U.S. federal and state government agencies manage and operate an inventory of dams that protect property, environment, and lives from floods, facilitate navigation along the U.S. river systems, provide water supply, create opportunities for hydropower generation, and create lakes for recreation use. Dam spillway gates are important components of a dam. They allow control of pool elevation along rivers and allow control of water during a flood event. Many spillway gates use post-tensioned anchor rods embedded into concrete during construction. After many years, the safety and reliability of these anchor rods is in question, as their deterioration may result in failure of the dam to serve its intended purpose, possibly leading to loss of life or major economic impacts. Unfortunately, these rods are mostly inaccessible for inspection, being embedded in concrete.

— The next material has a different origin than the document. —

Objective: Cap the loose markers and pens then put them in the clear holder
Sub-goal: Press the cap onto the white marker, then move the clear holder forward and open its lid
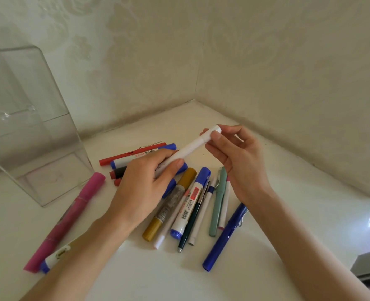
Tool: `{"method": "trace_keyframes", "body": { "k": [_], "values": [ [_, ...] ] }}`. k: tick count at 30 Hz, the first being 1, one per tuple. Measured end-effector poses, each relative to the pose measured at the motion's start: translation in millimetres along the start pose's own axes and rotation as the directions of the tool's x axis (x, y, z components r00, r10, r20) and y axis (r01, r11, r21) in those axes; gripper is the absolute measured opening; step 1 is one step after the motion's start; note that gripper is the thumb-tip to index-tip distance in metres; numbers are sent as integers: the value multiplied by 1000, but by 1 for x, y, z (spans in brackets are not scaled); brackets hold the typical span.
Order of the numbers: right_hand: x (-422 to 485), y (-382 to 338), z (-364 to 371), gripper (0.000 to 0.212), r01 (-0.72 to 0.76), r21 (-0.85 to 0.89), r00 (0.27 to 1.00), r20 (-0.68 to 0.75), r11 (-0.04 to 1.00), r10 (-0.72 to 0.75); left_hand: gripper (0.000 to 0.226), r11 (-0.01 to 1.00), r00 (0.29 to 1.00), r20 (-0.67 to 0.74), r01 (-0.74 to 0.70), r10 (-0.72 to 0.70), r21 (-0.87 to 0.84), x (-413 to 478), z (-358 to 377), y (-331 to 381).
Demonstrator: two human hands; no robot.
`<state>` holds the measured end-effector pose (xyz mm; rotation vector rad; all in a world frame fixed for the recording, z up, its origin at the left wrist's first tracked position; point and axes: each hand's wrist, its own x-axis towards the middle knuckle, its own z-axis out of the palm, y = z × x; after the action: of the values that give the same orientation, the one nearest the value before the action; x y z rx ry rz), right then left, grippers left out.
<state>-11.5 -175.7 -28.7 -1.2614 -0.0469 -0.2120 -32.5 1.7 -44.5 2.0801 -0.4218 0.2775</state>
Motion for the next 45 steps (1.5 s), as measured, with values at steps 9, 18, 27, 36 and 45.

Recently, several non-destructive testing (NDT) methods have been developed for finding cracks or flaws on an embedded gate rod or determining the tension in existing ungrouted rods. However, it is not clear how these variables impact dam reliability nor how/when to remediate rods to increase reliability where appropriate.  Information is even less clear for grouted type rods. There is a need to understand the lifecycle of embedded anchor rods such that efficient, effective, and proactive maintenance and repair strategies can be programmed and implemented to increase the national safety and reliability of the dam inventory. Recent research has been conducted which laid out a plan to finalize trunnion rod lifecycle characterization methods and provide an implementable NDT and assessment technique. Preliminary work was conducted along that play, but the full effort is still needed.

Brief Description of Anticipated Work:

The purpose of this research is to characterize the lifecycle of embedded dam gate anchorage such that risk can be assessed and managed efficiently and effectively by dam owners and to finalize an implementable technique for dam owners. Specifically, the objectives include:

Objective 1:       Characterize dam gate anchorage lifecycles, specifically ungrouted trunnion rod anchorage commonly found on river and reservoir dam spillway gates for the purposes of assessing risk and reliability. The lifecycle should consider all relevant geometric, material, operational, and environmental variables in its definition. The lifecycle should describe clearly a measure of reliability of anchor rods, or groups of anchor rods if more appropriate, as a function of time given current conditions/knowledge. Uncertainty of all variables should be included and appropriately propagated through the lifecycle description to the outputs of reliability. The lifecycle should be able to be used by dam owners to assess degradation rates and plan maintenance and remediation strategies proactively. Physical and numerical modeling may be required for this and other objectives as may field measurements at U.S. dam sites.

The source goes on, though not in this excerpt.